Below is my code. Note that I used only the lower-right square as the target for the knight to reach it, as a simple test and even then the program failed and debugger showed me the knight was still walking in endless loops.

#include <iostream>
#include <cmath>
using namespace std;

const int n = 8;
bool found = 0;
int *path = new int[n*n];
int pathindex=0;
bool visited[n][n];

void print(int (*matrica)[n]); //function to print a matrix
void printpath(int path[n*n]){
    for(int i=0;i<pathindex;i++)
        cout<<path[i]<<" ";
        cout<<endl;
}

void knight(int (*matrica)[n], int x, int y, int path[n*n], int &pathindex){

if(found){
 return;
}
    if (x==7 && y == 7){ //if knight landed on the target, output the result
       found = 1;
       path[pathindex]=matrica[7][7];
       pathindex++;
       printpath(path);
       return;
      } 
     if(x > n-1 || y > n-1 || x < 0 || y < 0){ //if coordinates out of bounds, dismiss
        return;
    }
    path[pathindex]= matrica[x][y];
    pathindex++;
                                        //all possible knight moves     
        if(path[pathindex-1]!=matrica[x-1][y+2])   //conditions to test if the next square was the one we came from
        knight(matrica, x-1, y+2, path, pathindex);
        
        if(path[pathindex-1]!=matrica[x-2][y+1])
        knight(matrica, x-2, y+1, path, pathindex);
        
        if(path[pathindex-1]!=matrica[x+1][y+2])
        knight(matrica, x+1, y+2, path, pathindex);
        
        if(path[pathindex-1]!=matrica[x+2][y+1])
        knight(matrica, x+2, y+1, path, pathindex);
        
        if(path[pathindex-1]!=matrica[x+2][y-1])
        knight(matrica, x+2, y-1, path, pathindex);
        
        if(path[pathindex-1]!=matrica[x+1][y-2])
        knight(matrica, x+1, y-2, path, pathindex);
        
        if(path[pathindex-1]!=matrica[x-1][y-2])
        knight(matrica, x-1, y-2, path, pathindex);
        
        if(path[pathindex-1]!=matrica[x-2][y-1])
        knight(matrica, x-2, y-1, path, pathindex);
    pathindex--;    
}


int main(){

int matrica[n][n];
int k = 1;
  for(int i=0;i<n;i++){  //number the chess board
    for(int j=0;j<n;j++){
        matrica[i][j] = k;
        k++;}
}
    print(matrica); 
    knight(matrica, 0, 0, path, pathindex);
    if(!found)
    cout<<"No Solution!";
    return 0;
}
void print(int (*matrica)[n]){
    for(int i=0;i<n;i++){
        for(int j=0;j<n;j++){
            if(matrica[i][j]<10)
            cout<<" "<<matrica[i][j]<<" ";
            else
            cout<<matrica[i][j]<<" ";
        }
        cout<<endl;
    }
    cout<<endl<<endl;
}

How can I implement the part where the knight can use the same square more than once, yet it cannot walk on loops where it was?

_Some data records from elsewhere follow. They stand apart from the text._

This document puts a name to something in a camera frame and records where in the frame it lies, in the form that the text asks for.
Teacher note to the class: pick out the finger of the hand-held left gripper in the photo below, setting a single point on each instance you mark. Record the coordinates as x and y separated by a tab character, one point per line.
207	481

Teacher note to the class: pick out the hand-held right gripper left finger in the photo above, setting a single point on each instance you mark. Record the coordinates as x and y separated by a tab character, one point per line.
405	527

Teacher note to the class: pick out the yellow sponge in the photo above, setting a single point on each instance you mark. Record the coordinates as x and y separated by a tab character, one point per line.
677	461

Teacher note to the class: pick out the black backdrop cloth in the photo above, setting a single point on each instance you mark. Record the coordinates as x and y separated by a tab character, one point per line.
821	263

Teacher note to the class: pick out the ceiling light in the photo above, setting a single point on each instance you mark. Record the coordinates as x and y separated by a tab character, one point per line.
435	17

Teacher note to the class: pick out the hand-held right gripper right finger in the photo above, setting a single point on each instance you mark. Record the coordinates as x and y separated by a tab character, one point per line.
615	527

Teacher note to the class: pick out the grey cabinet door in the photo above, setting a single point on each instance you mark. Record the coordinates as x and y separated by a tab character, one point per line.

Please note that this is no homework or school related project whatsoever, It´s just for my own personal fun.

Answer 1

If the squares are visited in order, this is easy; work out how to get from a to b. Basic pathfinding. Then concatinate.

If the number of squares is smallish, just do the above for every permutation. Sort cost of a to b for all pairs (b to a is identical). Then solve travelling salesman to find shortest route.

Assuming the first, or if you don't care about shortest, this is "pathfind from a to b". When doing that you can assume it never loops, because then not doing the loop would also work.

The easy solution is to just paint. Have a 8x8 grid full of -1. Write 0. Then write 1 on all knight's moves from 0 that are -1. Then write 2 on all knight's moves from 1 that are -1. Repeat.

If you want to get really fancy, you can instead paint with bit operations. Have 8 8 bit values. Draw a 1 bit where the knight starts. A series of shifts and masks can translste "knight can reach" mask blindly. Store the reachable mask for each set of moves until you reach the target square.

Now backtrack - move from the target square to any legal move in the pervious snapshot. Then repeat untik you get tomthe original knight square.

newrow[i]=row[i-2]<<1 | row[i-2]>>1 | row[i+2]<<1 | row[i+2]>>1 | row[i-1]<<2 | row[i-1]>>2 | row[i+1]<<2 | row[i+1]>>2;

throw in bounds checks so row[out of bounds] is 0 and cap to 8 bits, and loop for each 8 rows, and you take a reachable knight mask forward or backwards 1 step.